### Exercise goal
Once the images are set aside, output the listing exactly as it stands.
——
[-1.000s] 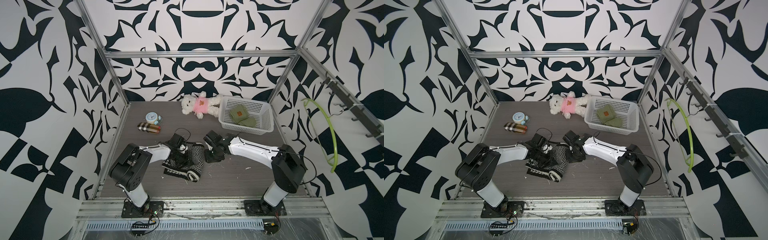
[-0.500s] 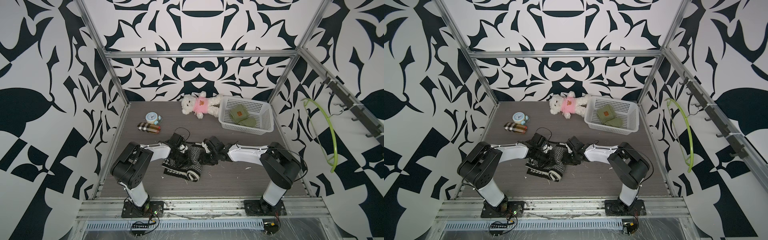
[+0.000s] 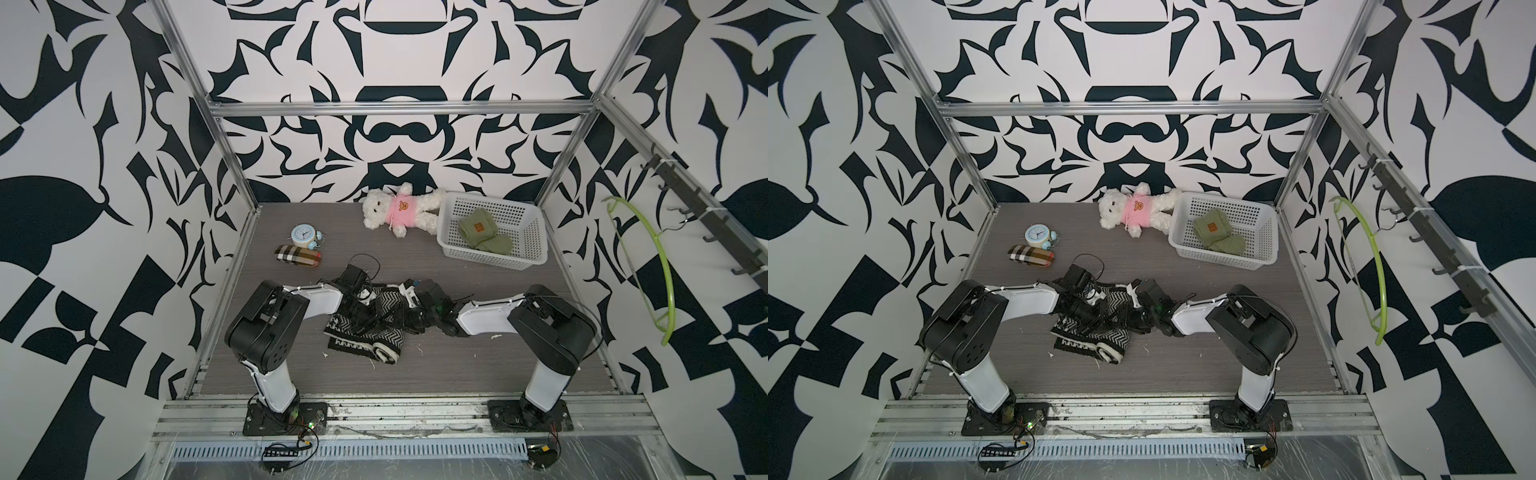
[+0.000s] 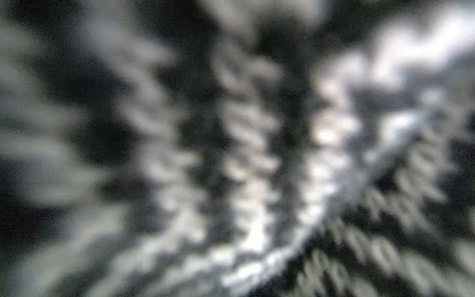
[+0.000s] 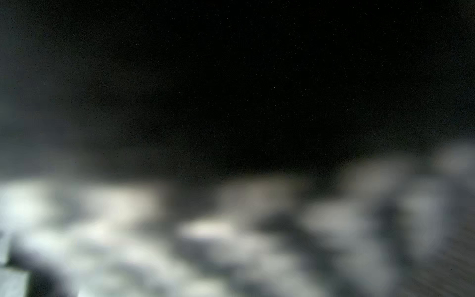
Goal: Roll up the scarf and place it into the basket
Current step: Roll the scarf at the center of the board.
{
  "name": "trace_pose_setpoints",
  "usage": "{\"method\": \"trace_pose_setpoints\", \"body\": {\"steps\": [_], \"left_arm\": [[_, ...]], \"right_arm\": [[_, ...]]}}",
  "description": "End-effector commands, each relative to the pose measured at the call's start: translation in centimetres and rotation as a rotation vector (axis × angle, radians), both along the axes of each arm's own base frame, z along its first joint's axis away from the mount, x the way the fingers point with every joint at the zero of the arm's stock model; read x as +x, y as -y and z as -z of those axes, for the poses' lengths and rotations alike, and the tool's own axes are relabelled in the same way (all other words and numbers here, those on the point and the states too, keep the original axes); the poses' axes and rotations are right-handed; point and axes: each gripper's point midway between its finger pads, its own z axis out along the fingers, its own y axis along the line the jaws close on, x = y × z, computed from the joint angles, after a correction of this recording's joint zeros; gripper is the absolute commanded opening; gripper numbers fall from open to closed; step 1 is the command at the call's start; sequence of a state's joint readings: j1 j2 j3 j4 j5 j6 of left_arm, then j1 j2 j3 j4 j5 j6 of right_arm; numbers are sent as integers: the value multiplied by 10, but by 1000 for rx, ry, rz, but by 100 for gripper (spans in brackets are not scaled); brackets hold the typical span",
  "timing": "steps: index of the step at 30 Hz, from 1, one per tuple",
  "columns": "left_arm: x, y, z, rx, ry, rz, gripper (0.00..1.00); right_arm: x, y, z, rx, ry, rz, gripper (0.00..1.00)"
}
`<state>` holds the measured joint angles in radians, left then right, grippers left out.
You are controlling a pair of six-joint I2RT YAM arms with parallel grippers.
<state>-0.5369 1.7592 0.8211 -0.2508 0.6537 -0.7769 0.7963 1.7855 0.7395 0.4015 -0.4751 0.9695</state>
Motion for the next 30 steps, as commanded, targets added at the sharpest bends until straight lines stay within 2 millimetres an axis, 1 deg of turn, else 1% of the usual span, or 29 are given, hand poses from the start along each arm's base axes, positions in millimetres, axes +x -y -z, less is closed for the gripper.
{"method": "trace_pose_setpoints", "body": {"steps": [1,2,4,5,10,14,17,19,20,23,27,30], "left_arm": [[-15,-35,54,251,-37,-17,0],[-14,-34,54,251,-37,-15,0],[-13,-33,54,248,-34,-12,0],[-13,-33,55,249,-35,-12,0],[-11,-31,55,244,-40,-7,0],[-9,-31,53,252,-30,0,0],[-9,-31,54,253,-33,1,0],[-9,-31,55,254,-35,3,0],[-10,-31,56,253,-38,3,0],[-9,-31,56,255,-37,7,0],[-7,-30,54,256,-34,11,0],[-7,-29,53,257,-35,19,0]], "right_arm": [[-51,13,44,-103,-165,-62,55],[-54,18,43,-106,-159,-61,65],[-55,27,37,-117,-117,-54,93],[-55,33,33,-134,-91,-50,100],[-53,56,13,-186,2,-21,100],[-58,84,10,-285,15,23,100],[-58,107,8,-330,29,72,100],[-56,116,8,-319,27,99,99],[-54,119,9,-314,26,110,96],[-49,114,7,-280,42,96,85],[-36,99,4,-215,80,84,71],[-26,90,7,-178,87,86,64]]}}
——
### Task response
[-1.000s] 
[-0.500s] 
[+0.000s] 
[+0.000s] 
[+0.000s] 
Goal: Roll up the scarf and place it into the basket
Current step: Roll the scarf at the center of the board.
{
  "name": "trace_pose_setpoints",
  "usage": "{\"method\": \"trace_pose_setpoints\", \"body\": {\"steps\": [_], \"left_arm\": [[_, ...]], \"right_arm\": [[_, ...]]}}",
  "description": "End-effector commands, each relative to the pose measured at the call's start: translation in centimetres and rotation as a rotation vector (axis × angle, radians), both along the axes of each arm's own base frame, z along its first joint's axis away from the mount, x the way the fingers point with every joint at the zero of the arm's stock model; read x as +x, y as -y and z as -z of those axes, for the poses' lengths and rotations alike, and the tool's own axes are relabelled in the same way (all other words and numbers here, those on the point and the states too, keep the original axes); the poses' axes and rotations are right-handed; point and axes: each gripper's point midway between its finger pads, its own z axis out along the fingers, its own y axis along the line the jaws close on, x = y × z, computed from the joint angles, after a correction of this recording's joint zeros; gripper is the absolute commanded opening; gripper numbers fall from open to closed; step 1 is the command at the call's start; sequence of a state's joint readings: j1 j2 j3 j4 j5 j6 of left_arm, then j1 j2 j3 j4 j5 j6 of right_arm; numbers are sent as integers: the value multiplied by 10, but by 1000 for rx, ry, rz, but by 100 for gripper (spans in brackets are not scaled); brackets hold the typical span",
  "timing": "steps: index of the step at 30 Hz, from 1, one per tuple",
  "columns": "left_arm: x, y, z, rx, ry, rz, gripper (0.00..1.00); right_arm: x, y, z, rx, ry, rz, gripper (0.00..1.00)"
}
`<state>` holds the measured joint angles in radians, left then right, grippers left out.
You are controlling a pair of six-joint I2RT YAM arms with parallel grippers.
<state>-0.5369 1.7592 0.8211 -0.2508 0.6537 -0.7769 0.7963 1.7855 0.7395 0.4015 -0.4751 0.9695</state>
Motion for the next 30 steps, as commanded, targets added at the sharpest bends until straight lines stay within 2 millimetres an axis, 1 deg of turn, else 1% of the usual span, or 29 are given, hand poses from the start along each arm's base axes, positions in millimetres, axes +x -y -z, less is closed for the gripper.
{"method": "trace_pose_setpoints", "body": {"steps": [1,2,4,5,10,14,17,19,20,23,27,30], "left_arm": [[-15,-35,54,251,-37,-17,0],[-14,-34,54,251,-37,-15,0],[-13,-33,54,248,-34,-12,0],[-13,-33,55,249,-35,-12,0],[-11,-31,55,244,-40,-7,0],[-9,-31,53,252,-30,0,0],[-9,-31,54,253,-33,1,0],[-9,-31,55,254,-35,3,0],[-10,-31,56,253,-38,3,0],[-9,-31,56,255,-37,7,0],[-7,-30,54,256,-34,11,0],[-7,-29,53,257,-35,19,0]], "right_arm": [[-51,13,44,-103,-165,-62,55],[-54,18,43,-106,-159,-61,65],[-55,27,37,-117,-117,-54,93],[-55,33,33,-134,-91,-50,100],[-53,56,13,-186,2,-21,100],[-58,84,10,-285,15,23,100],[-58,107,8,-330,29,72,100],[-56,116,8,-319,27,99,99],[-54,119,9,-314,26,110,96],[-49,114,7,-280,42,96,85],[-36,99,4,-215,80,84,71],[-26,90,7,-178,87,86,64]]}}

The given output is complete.